The book of Proverbs is addressed to the sons of God – first to the princes of Israel and ultimately to Christ, and then to us in Him. This is not meant to be sexist but it is necessary for the literary devices employed by the book – devices like personification of God’s wisdom as woman wisdom. Remember that a particular addressee is not mentioned in the opening intro to the book because it is written for all Israel.
We were introduced to woman wisdom back in Proverbs 1. Within his ten speeches the father has mentioned how his son needs to seek out an intimate relationship with woman wisdom. In the larger context of Proverbs we remember that the book ends with a poem about the worthy woman. The worthy woman is the ideal wife for the faithful sons of God. As the ideal wife for the Christ, she points to the church. So we have to remember that Proverbs on one level is written for the prince who will become king, for young men, but is really also for all Israel.
Reading the book this way may suggest that woman wisdom and the worthy woman are related concepts. Remember the two ways to read the book – first as written to Christ and the woman is the church (embodying God’s wisdom) and second as written to us in Christ and the woman is God’s wisdom.
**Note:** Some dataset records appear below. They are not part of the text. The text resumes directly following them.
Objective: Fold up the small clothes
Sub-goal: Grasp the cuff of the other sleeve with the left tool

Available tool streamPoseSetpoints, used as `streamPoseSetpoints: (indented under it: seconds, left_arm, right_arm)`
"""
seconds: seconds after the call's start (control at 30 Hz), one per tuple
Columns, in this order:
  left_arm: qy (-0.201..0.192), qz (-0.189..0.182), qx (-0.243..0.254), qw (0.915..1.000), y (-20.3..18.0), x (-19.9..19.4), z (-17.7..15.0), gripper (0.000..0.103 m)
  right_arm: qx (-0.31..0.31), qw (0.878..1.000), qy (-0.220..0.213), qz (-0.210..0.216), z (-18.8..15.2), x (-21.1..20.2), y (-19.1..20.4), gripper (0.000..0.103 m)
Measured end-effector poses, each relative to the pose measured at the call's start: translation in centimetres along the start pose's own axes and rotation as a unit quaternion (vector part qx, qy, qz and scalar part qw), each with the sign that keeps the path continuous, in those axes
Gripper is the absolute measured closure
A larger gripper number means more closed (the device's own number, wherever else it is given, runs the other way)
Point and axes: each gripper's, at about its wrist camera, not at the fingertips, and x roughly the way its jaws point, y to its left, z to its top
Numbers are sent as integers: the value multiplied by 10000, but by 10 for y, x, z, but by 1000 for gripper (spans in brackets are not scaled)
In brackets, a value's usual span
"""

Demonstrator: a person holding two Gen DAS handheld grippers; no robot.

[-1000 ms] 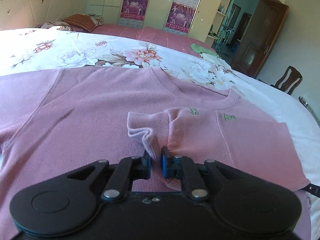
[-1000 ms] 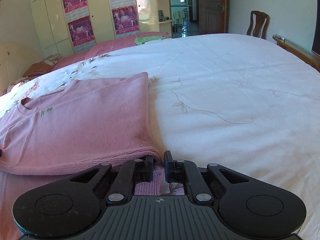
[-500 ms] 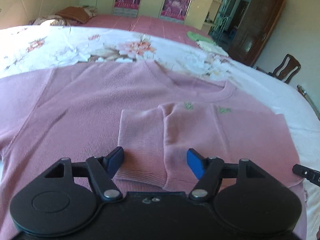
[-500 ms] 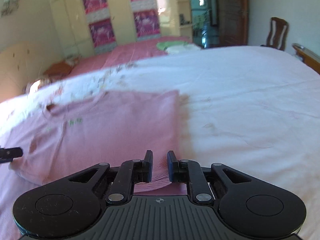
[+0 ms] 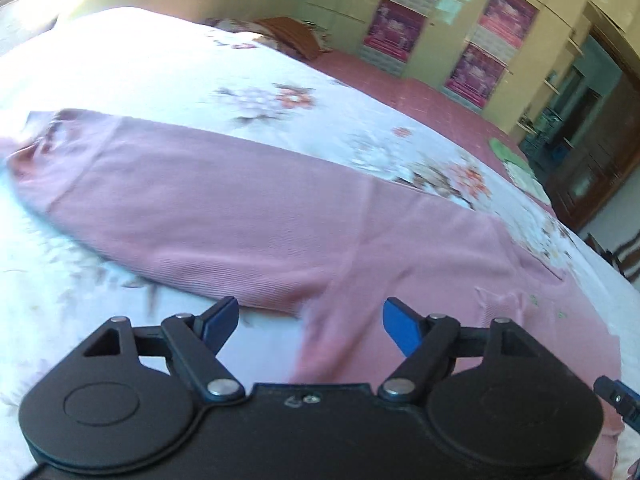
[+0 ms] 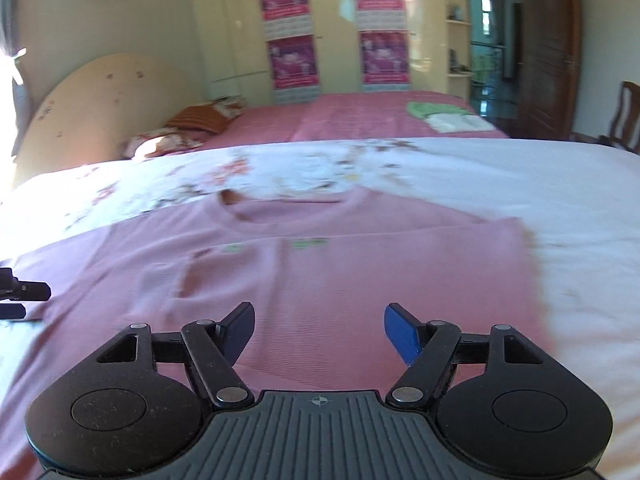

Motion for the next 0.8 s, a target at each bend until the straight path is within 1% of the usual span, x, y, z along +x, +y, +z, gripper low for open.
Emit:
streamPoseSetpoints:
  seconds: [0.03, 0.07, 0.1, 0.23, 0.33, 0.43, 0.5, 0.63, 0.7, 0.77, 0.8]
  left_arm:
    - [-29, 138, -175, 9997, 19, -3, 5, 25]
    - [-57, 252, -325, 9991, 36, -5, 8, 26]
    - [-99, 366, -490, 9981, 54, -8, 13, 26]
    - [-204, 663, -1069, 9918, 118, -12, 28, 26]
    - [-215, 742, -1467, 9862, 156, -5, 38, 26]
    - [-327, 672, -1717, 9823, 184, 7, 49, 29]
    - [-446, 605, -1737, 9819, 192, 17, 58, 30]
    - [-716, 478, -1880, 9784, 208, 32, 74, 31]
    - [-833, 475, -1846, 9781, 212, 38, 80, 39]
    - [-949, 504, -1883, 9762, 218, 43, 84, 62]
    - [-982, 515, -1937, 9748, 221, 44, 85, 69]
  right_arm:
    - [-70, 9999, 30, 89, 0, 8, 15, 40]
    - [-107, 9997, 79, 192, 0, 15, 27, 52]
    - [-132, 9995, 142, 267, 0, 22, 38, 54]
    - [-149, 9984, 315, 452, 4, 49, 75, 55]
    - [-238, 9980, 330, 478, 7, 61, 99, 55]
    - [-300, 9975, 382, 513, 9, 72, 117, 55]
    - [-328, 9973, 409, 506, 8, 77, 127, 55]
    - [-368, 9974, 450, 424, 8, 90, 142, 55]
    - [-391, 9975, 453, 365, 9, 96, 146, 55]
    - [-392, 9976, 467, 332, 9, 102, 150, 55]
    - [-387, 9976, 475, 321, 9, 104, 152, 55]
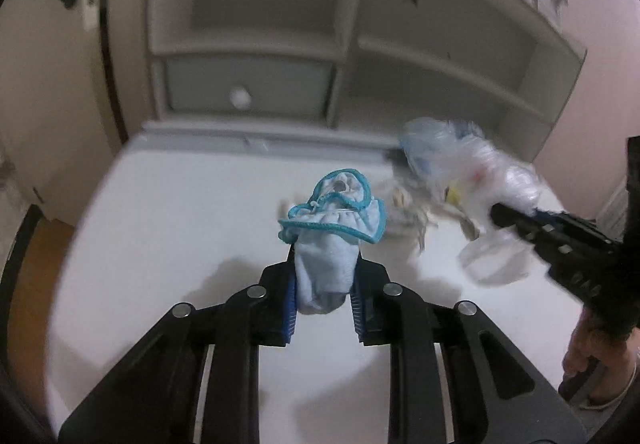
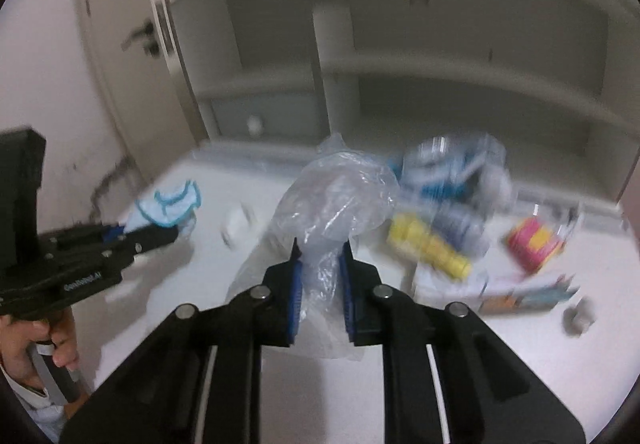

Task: Collect trash
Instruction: 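Carry cloth and plastic bag over the bin and open both tools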

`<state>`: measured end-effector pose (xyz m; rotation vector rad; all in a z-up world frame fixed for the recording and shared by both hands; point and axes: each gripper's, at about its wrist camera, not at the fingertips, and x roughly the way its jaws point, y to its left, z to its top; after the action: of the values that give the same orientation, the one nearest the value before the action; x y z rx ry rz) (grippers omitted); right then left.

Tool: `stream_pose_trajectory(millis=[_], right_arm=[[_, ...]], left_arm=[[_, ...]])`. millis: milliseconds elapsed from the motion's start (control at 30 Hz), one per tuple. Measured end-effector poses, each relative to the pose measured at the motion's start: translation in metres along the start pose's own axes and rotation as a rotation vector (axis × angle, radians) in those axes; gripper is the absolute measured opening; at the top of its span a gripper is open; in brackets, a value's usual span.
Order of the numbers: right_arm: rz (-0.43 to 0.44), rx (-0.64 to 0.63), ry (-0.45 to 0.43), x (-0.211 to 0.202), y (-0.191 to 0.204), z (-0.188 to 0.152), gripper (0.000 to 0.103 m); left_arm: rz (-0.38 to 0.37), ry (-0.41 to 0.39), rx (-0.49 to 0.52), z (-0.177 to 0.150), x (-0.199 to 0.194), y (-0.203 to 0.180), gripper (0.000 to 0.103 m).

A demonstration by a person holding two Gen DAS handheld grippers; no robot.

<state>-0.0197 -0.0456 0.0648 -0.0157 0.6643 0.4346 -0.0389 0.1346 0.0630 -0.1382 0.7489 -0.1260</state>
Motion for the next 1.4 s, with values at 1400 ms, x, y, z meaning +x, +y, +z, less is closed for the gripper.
stream_pose_trajectory(millis=[1400], right_arm=[[-0.629, 0.582, -0.237, -0.373, -0.294, -0.206, 0.017]], left_arm=[[-0.764, 0.165, 0.713, -0.104, -0.025, -0.482, 0.021]])
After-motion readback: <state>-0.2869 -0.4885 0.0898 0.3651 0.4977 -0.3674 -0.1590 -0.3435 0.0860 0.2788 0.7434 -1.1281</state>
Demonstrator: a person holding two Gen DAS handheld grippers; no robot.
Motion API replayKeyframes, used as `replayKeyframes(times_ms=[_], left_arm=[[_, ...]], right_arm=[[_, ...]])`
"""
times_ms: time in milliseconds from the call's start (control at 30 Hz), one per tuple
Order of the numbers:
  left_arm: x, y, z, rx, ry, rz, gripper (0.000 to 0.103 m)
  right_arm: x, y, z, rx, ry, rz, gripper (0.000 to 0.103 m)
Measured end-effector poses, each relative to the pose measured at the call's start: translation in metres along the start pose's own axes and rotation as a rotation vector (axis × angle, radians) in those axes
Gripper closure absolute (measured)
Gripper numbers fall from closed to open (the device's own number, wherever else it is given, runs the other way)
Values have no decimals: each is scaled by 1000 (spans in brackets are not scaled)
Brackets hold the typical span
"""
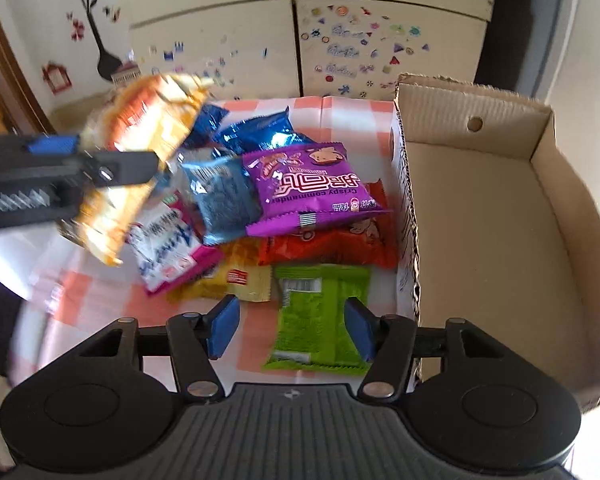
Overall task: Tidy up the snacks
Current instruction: 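Lift the green bag with the right gripper while the left gripper lifts the croissant bag, then carry both bags into the cardboard box and open both grippers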
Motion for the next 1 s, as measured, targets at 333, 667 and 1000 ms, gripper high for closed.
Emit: replayKeyframes(times_ms=[333,667,1000], left_arm=[[1,-3,12,-38,-73,-14,48],[-4,1,21,-17,-100,0,48],[-7,2,19,-17,-89,3,50]], right_arm=[[-10,34,1,-106,-77,76,28],[-23,22,28,34,-142,105,37],[-23,30,12,-57,-26,138,31]])
Point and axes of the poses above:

It is not much of a leap from this for men to consider the characteristics of the worthy woman for a wife. After all, remember Proverbs 5 where it was not yet all that clear whether we were talking about relationships between men and women or about the relationship between people and woman wisdom or woman folly. The father said about the foreign wife in Proverbs 5, ”Her feet go down to death, her steps follow the path to Sheol” (5:5).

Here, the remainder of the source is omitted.